New albums we listened to this week
Sia | DJ Dodger Stadium | Joyce Manor | Riff Raff
Sia | B+
Guess Sia Furler managed to save a song or two for herself after all these years of churning out hits for others. 1000 Forms of Fear (RCA) is more than just a master class in popular songcraft, because Sia’s vocals are recorded so cleanly and rendered so naturally that every strain and scratch and soar, every delightfully mangled enunciation on pop song of the year “Chandelier” adds particularity to already resonant lyrics. This is Top 40 for sentient life forms.
—Dotun Akintoye
DJ Dodger Stadium | B
Jerome LOL and Samo Sound Boy — two L.A. beatsters with terrible taste in monikers — join forces on Friend of Mine (Body High), an understated but emphatically heart-sleeved house record that recalls Moby’s Play in its bubbly accessibility and incessant soulful vocal loops. It also evokes Fatboy Slim’s excitable filter work, gospel predilection and thumping repetition. Such reference points are hardly enticements to modern technophiles, but this stuff’s so pretty it’ll win them over with the rest of us.
—K. Ross Hoffman
Joyce Manor | A-
From a distance, Never Hungover Again (Epitaph) shouldn’t work. The songs feel undercooked. The sequencing seems illogical. The whole thing doesn’t cross the 20-minute mark. Relax; it’s all part of the charm of these SoCal punks.
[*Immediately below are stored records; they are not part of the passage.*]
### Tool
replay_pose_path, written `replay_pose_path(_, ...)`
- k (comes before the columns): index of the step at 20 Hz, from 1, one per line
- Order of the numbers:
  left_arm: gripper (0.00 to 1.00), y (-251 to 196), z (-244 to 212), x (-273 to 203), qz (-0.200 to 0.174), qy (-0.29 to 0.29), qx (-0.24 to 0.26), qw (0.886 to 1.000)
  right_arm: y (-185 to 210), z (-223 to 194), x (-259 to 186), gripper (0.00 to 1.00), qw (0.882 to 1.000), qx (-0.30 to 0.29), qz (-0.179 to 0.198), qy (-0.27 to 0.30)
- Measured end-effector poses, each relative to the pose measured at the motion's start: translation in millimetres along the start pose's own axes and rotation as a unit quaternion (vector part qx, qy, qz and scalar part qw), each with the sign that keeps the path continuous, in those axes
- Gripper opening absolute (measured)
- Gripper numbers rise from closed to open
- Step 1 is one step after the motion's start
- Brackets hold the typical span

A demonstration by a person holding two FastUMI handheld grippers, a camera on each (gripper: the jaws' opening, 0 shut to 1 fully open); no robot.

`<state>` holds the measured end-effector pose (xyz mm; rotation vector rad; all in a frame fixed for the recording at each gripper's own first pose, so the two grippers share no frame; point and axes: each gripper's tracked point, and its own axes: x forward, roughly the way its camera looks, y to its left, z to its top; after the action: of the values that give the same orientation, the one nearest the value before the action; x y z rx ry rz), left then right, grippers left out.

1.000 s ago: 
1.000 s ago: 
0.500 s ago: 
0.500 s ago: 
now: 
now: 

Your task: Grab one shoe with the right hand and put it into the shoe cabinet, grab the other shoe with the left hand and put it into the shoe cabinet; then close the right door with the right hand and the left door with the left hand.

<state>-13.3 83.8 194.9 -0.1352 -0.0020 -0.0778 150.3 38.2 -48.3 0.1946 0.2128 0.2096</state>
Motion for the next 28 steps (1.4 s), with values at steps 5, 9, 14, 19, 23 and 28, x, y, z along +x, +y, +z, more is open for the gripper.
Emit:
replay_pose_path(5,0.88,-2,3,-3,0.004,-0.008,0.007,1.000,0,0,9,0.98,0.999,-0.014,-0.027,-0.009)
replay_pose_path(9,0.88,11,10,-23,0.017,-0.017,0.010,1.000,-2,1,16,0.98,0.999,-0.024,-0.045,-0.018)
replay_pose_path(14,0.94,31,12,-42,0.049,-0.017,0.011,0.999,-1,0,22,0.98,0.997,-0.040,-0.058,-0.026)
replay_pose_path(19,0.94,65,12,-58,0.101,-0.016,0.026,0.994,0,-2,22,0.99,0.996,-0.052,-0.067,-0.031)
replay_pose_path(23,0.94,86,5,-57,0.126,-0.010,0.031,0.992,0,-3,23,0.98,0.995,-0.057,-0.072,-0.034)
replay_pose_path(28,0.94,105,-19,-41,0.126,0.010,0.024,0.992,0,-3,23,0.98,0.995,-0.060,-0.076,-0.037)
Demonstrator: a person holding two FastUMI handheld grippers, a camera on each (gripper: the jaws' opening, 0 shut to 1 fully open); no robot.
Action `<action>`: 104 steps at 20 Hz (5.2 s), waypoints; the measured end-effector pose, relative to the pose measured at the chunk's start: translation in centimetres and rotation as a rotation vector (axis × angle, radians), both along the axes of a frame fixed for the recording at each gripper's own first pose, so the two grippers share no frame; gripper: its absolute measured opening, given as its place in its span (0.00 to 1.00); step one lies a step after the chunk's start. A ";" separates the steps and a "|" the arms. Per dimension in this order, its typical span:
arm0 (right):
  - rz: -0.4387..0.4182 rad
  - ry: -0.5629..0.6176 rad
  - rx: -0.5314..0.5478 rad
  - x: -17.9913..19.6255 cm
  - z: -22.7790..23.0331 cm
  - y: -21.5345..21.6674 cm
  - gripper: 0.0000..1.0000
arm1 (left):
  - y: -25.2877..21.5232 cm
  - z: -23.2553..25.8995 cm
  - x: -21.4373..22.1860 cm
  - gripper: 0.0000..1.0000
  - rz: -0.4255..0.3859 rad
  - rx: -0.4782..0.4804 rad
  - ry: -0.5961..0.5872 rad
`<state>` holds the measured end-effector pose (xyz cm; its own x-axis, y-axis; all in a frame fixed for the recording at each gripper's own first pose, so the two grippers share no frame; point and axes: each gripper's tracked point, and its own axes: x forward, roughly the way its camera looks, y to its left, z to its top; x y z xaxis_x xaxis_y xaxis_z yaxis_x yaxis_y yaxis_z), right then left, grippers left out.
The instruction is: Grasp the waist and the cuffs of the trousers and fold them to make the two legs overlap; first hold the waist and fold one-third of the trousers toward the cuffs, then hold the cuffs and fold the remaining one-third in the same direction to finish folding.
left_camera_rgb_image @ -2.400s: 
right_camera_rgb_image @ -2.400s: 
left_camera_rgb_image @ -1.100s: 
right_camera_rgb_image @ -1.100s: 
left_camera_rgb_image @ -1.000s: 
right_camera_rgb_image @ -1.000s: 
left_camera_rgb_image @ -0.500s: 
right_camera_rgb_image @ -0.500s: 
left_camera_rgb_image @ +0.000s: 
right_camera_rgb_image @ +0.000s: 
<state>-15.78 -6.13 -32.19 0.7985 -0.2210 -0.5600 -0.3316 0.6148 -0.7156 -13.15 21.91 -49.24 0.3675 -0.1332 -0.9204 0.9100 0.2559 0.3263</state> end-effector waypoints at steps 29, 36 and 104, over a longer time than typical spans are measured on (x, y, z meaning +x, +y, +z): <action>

The fat, John Hughes-ian synth that sneaks into “Falling in Love Again” makes sense because it’s the last thing we’d expect, and singer Barry Johnson’s throat shredding on “Catalina Fight Song” wouldn’t be as devastating if the song didn’t end so abruptly.
—Marc Snitzer
Riff Raff | B
Kitchen-sink pop-culture references + Mad Libs rhyme games + sports-nerd free-association + eclectic braggadocio (“I can shoot a BB through a frosted Cheerio”) + absurdly divided Metacritic scores + Rick Ross x Soulja Boy ÷ Big Sean - Vanilla Ice + “the white [insert random black celebrity]” +Swisha House ratchet-trap + hallucinatory autotune gloss-pop + (Diplo-produced, B-52s-esque) surf-rap [why is this not a thing?] + aw-shucks tearjerker hick-hop + dolphin noises … = NEON iCON (Mad Decent).